Patients with CM-MO (code 1.3 and 8.2 of the International Classification of Headache Disorders-3Beta) completed a withdrawal program in a day hospital setting. After withdrawal, patients were either treated with Prophylactic Medications (Med-Group), or participated in a Mindfulness-based Training (MT-Group). MT consisted of 6 weekly sessions of guided mindfulness, with patients invited to practice 7–10 min per day. Headache diaries, the headache impact test (HIT-6), the migraine disability assessment (MIDAS), state and trait anxiety (STAI Y1-Y2), and the Beck Depression Inventory (BDI) were administered before withdrawal and at each follow-up (3, 6, 12 after withdrawal) to patients from both groups. Outcome variables were analyzed in separate two-way mixed ANOVAs (Group: Mindfulness vs.
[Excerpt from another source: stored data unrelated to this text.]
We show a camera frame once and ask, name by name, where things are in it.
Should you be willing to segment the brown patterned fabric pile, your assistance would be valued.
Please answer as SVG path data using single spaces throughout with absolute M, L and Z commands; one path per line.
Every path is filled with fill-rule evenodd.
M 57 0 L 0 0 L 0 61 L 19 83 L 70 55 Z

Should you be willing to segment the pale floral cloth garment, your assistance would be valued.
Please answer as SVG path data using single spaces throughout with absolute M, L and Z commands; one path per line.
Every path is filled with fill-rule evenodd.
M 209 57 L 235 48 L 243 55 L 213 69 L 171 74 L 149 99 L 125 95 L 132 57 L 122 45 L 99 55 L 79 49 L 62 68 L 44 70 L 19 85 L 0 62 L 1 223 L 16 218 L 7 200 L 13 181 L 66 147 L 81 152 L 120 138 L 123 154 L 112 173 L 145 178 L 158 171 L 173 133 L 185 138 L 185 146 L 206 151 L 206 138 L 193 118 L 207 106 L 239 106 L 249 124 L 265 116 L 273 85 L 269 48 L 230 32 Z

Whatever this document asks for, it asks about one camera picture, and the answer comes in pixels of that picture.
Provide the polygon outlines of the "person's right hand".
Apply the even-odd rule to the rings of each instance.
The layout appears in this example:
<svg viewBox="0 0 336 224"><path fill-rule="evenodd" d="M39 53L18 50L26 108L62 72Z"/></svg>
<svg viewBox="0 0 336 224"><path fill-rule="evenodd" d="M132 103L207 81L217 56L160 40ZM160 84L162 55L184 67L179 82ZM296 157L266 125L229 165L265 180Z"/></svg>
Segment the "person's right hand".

Pharmacology x Time: Baseline, 3-, 6-, vs. 12-month follow-up).

Results

A total of 44 patients participated in the study, with the average age being 44.5, average headache frequency/month was 20.5, and average monthly medication intake was 18.4 pills. Data revealed a similar improvement over time in both groups for Headache Frequency (approximately 6–8 days reduction), use of Medication (approximately 7 intakes reduction), MIDAS, HIT-6 (but only for the MED-Group), and BDI; no changes on state and trait anxiety were found. Both groups revealed significant and equivalent improvement with respect to what has become a classical endpoint in this area of research, i.e. 50% or more reduction of headaches compared to baseline, and the majority of patients in each condition no longer satisfied current criteria for CM.

Conclusions

Taken as a whole, our results suggest that the longitudinal course of patients in the MT-Group, that were not prescribed medical prophylaxis, was substantially similar to that of patients who were administered medical prophylaxis.